• **Work order**
Would you print exactly the lines that begin the listing and continue through the line holding "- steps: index"? No pictures, please.
────────
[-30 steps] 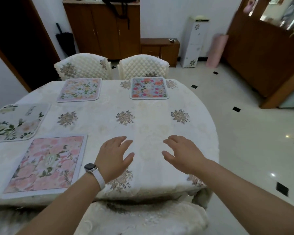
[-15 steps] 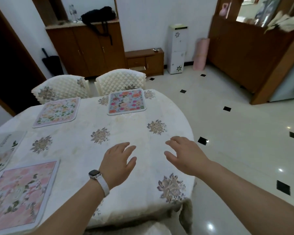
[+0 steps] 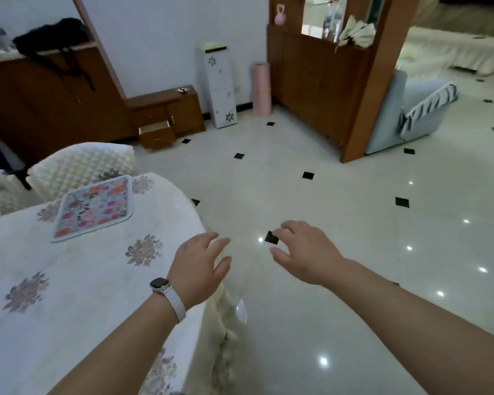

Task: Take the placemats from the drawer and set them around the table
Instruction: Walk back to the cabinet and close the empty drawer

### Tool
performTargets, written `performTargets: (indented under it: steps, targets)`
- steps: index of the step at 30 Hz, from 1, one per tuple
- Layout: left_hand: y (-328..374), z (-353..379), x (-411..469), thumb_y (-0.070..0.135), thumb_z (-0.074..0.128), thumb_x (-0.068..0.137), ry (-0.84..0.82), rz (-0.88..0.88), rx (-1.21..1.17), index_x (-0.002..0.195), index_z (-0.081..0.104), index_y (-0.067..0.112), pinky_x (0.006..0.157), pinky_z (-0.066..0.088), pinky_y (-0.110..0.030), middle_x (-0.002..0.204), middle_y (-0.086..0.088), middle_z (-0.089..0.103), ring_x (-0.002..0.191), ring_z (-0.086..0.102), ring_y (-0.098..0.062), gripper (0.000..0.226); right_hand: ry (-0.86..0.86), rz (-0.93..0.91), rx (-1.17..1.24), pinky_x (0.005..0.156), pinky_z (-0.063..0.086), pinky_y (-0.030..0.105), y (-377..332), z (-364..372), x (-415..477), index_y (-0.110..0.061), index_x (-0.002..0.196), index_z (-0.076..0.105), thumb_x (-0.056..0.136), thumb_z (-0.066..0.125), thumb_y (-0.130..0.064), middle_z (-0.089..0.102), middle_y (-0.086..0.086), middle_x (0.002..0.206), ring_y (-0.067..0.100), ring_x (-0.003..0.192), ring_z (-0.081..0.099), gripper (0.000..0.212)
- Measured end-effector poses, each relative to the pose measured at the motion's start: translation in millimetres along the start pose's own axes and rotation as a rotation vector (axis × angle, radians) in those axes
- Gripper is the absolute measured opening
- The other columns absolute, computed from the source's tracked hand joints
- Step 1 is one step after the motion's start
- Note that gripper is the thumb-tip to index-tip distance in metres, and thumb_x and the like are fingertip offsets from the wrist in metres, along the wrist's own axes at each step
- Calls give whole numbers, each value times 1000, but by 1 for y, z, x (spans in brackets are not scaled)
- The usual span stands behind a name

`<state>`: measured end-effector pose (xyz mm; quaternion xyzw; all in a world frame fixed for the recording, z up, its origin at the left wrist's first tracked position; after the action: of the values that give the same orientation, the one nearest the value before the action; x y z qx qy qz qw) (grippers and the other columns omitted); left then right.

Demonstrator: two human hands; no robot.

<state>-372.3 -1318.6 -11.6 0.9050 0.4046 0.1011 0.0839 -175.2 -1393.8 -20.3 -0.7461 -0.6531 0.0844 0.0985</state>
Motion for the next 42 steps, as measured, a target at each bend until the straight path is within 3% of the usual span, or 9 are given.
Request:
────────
• **Expected answer**
[-30 steps] 
[-15 steps] 
[+0 steps] 

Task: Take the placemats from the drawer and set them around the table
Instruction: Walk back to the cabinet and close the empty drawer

### Tool
performTargets, written `performTargets: (indented under it: steps, targets)`
- steps: index of the step at 30 Hz, from 1, one per tuple

This finishes the answer to the exercise.